La localidad de La Coronada dependió de la villa de Magacela y de su Priorato. La fundación del poblado hay quién la sitúa a principios o mediados del siglo XIV, si bien, restos romanos como los del Caserón ponen de manifiesto las raíces milenarias del pueblo. Fue llamada en origen El Aldihuela, y hacia 1575 pasa a denominarse La Coronada, usándose ambos nombres indistintamente.

Los edificios que destacan son:

Vista de La Coronada

 La Parroquial de San Bartolomé es una obra erigida en su fábrica actual a finales del s. XV y principios de la centuria siguiente, como la mayoría de las iglesias del Partido y bajo el mecenazgo de don Juan de Zúñiga. La obra destaca por mostrar en su fábrica numerosos añadidos y ampliaciones posteriores. A principios del s. XVII se realiza la cabecera con vistas a una ampliación total del edifico que se había quedado pequeño. 

Las trazas de esta parte las realizan Juan de Orellana y Diego Martín acorde con la estética del momento de tradición renacentista, pues los contrafuertes de las esquinas del testero recto pierden su posición oblicua de reminiscencias medievales, a favor de machones rectos y paralelos al paramento mural. 

Iglesia parroquial de San Bartolomé

El muro también se refuerza en los laterales con robustos pilares de sillería destinados a contrarrestar la bóveda de crucería del proyecto original, pues la actual es de dos tramos de cañón con lunetos decorada con esgrafiados. La sacristía se levantó en el muro del evangelio de esta nueva capilla mayor, es de planta cuadrada y cierre con cúpula.

El cuerpo no llegó a reformarse al completo, quedando mucho más bajo en altura que la cabecera, proyectada para una monumental reforma. Se divide en tres tramos cubiertos de bóvedas con lunetos, destacando la capilla de los Maldonado en el inmediato al arco toral, abierta en 1575 en el muro del evangelio; el púlpito, cercano a ésta, y el coro, a los pies del edificio y delimitado por un arco escarzano de cantería.

En la pared de la epístola se abre una puerta de cantería coronada con la cruz de la Orden de Alcántara, edificada en el primer tercio del siglo XVII, fecha en la que se comienza la del imafronte.

La torre-campanario, levantada en la esquina suroeste del edificio, es una obra  mixta de hiladas de piedra, mampostería con refuerzo de cantería en las esquinas y ladrillo en el cuerpo de campanas. 

Es interesante la colección de platería litúrgica de la iglesia, entre cuyas piezas destaca el incensario y la cruz parroquial del s. XVII.

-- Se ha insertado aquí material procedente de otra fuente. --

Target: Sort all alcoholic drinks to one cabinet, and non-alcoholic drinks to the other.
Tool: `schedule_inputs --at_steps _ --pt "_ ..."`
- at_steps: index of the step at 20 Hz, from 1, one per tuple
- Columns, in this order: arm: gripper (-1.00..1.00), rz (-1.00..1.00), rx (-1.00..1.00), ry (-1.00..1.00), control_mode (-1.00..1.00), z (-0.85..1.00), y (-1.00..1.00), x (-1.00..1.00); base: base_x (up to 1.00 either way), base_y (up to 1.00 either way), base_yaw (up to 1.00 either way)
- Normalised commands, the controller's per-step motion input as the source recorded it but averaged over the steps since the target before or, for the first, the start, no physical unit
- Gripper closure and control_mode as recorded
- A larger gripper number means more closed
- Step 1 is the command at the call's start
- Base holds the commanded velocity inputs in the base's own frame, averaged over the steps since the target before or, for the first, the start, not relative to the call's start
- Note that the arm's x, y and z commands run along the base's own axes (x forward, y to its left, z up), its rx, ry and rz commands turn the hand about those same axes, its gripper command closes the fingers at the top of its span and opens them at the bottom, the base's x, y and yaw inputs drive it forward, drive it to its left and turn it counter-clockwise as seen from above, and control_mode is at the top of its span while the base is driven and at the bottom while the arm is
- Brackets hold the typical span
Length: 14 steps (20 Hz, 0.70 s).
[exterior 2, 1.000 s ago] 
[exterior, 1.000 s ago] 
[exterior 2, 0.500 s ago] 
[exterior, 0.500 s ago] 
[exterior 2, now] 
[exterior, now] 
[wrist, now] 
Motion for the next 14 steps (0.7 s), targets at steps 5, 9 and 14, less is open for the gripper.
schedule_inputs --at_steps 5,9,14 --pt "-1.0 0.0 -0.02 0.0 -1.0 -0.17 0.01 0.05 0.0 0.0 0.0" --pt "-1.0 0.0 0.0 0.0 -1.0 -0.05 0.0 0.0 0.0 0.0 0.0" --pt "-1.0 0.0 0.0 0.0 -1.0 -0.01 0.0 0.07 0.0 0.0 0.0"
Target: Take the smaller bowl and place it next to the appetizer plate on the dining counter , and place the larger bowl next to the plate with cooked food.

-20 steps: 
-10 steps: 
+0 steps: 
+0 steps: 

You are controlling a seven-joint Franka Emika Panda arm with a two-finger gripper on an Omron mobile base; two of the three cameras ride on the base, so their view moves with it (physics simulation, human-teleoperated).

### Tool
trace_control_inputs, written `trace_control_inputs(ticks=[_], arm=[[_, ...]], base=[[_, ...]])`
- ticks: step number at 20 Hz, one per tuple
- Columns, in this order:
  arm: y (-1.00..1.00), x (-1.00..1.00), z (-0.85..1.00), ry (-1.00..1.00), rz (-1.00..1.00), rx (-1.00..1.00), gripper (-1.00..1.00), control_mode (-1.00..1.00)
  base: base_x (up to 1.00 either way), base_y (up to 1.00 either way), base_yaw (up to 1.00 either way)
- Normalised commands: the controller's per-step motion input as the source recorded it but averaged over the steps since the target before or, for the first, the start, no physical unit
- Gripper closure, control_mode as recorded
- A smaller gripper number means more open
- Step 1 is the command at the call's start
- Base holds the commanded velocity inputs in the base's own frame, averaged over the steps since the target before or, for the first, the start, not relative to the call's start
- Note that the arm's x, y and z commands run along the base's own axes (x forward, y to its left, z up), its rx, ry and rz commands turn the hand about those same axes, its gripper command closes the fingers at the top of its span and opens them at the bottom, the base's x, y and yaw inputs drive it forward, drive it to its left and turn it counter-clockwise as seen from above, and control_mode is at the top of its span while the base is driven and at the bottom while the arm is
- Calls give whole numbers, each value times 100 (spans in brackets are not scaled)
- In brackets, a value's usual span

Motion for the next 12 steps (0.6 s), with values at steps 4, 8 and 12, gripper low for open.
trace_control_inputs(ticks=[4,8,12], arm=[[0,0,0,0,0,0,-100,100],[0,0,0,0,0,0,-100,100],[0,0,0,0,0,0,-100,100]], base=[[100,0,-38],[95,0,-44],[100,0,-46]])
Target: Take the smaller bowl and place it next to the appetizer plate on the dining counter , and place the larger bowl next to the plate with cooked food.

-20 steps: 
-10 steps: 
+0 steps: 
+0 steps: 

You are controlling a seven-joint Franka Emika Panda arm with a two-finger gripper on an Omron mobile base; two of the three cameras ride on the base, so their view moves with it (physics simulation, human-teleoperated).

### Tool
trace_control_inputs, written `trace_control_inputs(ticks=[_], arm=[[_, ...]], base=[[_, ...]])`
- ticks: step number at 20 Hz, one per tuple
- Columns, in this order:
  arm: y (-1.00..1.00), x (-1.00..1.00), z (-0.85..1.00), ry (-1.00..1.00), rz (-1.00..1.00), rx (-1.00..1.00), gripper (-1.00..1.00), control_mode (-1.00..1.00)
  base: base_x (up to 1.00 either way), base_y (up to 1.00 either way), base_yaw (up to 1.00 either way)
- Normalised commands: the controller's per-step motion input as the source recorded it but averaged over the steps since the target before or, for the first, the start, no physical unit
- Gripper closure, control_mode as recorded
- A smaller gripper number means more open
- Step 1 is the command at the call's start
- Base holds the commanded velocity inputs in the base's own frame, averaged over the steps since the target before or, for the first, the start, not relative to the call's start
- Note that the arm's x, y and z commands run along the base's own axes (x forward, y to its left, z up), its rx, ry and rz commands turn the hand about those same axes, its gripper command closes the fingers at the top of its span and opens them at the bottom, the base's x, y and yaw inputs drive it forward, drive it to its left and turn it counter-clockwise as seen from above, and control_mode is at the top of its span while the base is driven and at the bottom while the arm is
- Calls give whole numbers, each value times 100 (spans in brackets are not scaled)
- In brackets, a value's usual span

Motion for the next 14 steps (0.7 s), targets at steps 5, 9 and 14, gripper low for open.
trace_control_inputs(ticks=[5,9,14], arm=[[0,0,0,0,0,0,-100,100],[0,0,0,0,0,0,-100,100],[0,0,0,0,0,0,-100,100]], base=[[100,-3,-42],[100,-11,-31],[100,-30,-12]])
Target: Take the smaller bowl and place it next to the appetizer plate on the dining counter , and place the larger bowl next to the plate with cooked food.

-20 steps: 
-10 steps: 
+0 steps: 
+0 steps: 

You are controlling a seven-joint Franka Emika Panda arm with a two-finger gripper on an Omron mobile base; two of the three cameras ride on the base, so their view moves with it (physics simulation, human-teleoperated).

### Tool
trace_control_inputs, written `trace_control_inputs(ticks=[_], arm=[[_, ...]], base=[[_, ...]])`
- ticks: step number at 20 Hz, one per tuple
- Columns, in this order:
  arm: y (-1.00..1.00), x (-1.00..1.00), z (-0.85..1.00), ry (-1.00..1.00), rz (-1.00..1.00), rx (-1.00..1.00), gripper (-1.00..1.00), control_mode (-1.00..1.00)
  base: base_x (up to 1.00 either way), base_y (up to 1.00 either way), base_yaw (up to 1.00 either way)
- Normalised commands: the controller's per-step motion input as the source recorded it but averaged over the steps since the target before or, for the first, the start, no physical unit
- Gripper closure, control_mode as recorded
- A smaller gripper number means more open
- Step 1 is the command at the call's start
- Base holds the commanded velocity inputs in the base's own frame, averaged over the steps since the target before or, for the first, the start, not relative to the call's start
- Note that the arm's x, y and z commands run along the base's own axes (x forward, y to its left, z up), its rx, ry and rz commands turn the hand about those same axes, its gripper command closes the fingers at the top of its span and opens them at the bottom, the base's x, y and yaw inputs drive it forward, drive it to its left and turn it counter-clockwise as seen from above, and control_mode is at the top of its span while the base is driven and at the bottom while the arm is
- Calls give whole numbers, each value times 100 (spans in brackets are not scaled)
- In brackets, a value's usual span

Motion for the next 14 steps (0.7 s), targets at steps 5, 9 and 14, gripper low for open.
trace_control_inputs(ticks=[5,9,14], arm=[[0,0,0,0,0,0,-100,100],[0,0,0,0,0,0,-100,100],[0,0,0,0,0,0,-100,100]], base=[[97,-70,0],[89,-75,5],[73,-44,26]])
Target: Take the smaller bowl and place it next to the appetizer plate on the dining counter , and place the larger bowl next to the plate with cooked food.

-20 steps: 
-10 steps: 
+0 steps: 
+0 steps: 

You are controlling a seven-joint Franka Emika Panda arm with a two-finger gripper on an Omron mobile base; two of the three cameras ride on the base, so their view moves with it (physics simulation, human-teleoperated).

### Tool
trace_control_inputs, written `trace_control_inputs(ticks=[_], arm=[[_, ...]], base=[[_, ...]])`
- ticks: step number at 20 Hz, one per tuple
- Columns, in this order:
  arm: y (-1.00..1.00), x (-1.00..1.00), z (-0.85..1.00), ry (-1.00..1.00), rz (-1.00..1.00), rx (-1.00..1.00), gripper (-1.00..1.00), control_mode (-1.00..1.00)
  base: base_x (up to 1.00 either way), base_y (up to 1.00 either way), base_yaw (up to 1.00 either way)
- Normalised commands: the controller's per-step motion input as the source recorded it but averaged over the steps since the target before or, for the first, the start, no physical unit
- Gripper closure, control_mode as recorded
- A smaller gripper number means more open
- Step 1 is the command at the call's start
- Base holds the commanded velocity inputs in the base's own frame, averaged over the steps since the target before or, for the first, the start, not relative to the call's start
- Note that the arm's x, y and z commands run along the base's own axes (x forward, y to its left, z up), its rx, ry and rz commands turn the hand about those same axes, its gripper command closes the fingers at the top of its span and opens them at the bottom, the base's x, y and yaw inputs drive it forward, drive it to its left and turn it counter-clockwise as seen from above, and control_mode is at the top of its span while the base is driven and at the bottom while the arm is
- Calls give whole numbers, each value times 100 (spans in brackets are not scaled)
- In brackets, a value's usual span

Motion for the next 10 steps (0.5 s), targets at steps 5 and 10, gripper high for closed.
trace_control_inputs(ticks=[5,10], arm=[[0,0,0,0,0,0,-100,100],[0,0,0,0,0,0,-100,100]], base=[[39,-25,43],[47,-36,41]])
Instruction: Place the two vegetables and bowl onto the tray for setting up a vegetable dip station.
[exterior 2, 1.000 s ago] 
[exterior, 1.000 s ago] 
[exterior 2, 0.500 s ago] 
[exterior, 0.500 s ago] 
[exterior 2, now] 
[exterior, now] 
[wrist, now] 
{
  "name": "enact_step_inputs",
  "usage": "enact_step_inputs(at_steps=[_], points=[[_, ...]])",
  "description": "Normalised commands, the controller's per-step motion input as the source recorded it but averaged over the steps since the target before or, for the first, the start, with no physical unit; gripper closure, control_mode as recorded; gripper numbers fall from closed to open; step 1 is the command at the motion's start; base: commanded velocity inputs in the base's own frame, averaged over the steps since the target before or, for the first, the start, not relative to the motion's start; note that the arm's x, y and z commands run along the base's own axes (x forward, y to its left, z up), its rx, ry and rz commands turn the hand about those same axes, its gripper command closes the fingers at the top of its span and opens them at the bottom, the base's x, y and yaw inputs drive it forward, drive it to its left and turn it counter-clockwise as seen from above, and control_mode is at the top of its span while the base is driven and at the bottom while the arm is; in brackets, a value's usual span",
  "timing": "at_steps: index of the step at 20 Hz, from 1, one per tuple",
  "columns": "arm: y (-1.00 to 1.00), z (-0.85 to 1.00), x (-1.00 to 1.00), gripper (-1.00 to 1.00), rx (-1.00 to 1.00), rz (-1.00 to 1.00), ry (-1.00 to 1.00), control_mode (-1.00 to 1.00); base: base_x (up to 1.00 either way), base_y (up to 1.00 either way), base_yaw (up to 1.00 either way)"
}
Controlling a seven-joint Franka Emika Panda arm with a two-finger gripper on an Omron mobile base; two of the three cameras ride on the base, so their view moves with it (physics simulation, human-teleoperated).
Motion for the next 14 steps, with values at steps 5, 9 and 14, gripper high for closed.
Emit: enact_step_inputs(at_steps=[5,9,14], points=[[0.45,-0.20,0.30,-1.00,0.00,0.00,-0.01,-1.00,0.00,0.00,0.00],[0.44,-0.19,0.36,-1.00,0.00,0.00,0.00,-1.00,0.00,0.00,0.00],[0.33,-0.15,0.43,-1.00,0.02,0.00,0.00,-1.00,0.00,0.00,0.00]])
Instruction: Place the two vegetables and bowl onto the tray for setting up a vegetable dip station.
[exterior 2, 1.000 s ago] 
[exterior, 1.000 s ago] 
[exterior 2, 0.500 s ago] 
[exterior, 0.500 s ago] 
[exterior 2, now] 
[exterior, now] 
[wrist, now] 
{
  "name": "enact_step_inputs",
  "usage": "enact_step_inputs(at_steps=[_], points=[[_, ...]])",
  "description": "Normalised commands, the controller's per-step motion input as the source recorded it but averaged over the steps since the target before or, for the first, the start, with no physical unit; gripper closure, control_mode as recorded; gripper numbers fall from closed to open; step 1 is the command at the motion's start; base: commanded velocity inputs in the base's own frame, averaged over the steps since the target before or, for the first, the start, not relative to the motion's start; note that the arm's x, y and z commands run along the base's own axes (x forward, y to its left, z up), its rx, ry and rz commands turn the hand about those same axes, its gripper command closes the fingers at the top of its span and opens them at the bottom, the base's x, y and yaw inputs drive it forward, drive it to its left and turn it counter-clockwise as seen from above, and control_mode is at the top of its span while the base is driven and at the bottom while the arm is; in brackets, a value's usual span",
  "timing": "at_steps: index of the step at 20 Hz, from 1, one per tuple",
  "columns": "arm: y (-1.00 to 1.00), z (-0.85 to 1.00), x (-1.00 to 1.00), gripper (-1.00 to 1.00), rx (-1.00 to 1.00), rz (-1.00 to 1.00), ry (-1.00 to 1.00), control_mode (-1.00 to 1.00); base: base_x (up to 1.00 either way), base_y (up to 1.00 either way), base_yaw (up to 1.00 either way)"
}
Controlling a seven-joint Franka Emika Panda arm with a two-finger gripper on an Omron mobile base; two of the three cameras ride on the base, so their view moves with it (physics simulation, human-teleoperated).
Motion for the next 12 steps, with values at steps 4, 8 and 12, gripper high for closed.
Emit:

Entre las ermitas cabría destacar la de Santa Lucía, obra contemporánea de ladrillo que conserva en el testero parte del muro de mampostería de un antiguo edificio, posiblemente la primitiva parroquial. La de Santa Ana es una capilla-humilladero de planta cuadrada con contrafuertes oblicuos en cada esquina y cubierta con cúpula. Se desconoce el origen del templo, que por otra parte comparte las características estilísticas de los modelos semejantes que se desarrollan a finales de la Edad Media y cuyo mayor apogeo se sitúa en el s. XVI. 

Ermita de Nuestra Señora de la Piedad

El santuario de Nuestra Señora de la Piedad del Zújar, a orillas del citado río, es una obra que aparece citada en 1333 según documento acreditativo de Alonso de Torres y Tapia. 

 La fábrica original, porticada, cuerpo dividido en tres tramos con alfarje de madera -hoy con bóvedas de lunetos- y otro más que configura la cabecera de crucería, data de los años 80 del s. XVI. En 1694 se repara el cerco que rodea la ermita y su portal, conforme a petición realizada en 1605.

Al muro septentrional se adosaron distintas dependencias comunicadas entre sí a lo largo y con la sacristía del templo, desde la que se accede al camarín de la Virgen cubierto con cúpula y lucernario construido hacia 1785. Cerca de la ermita se puede observar una cruz-humilladero del año 1641.

Entre las fiestas de La Coronada destacan la romería de Nuestra Señora de la Piedad y las que se celebran en honor de San Bartolomé,el día 24 de agosto, conocidas popularmente como San Bartolo.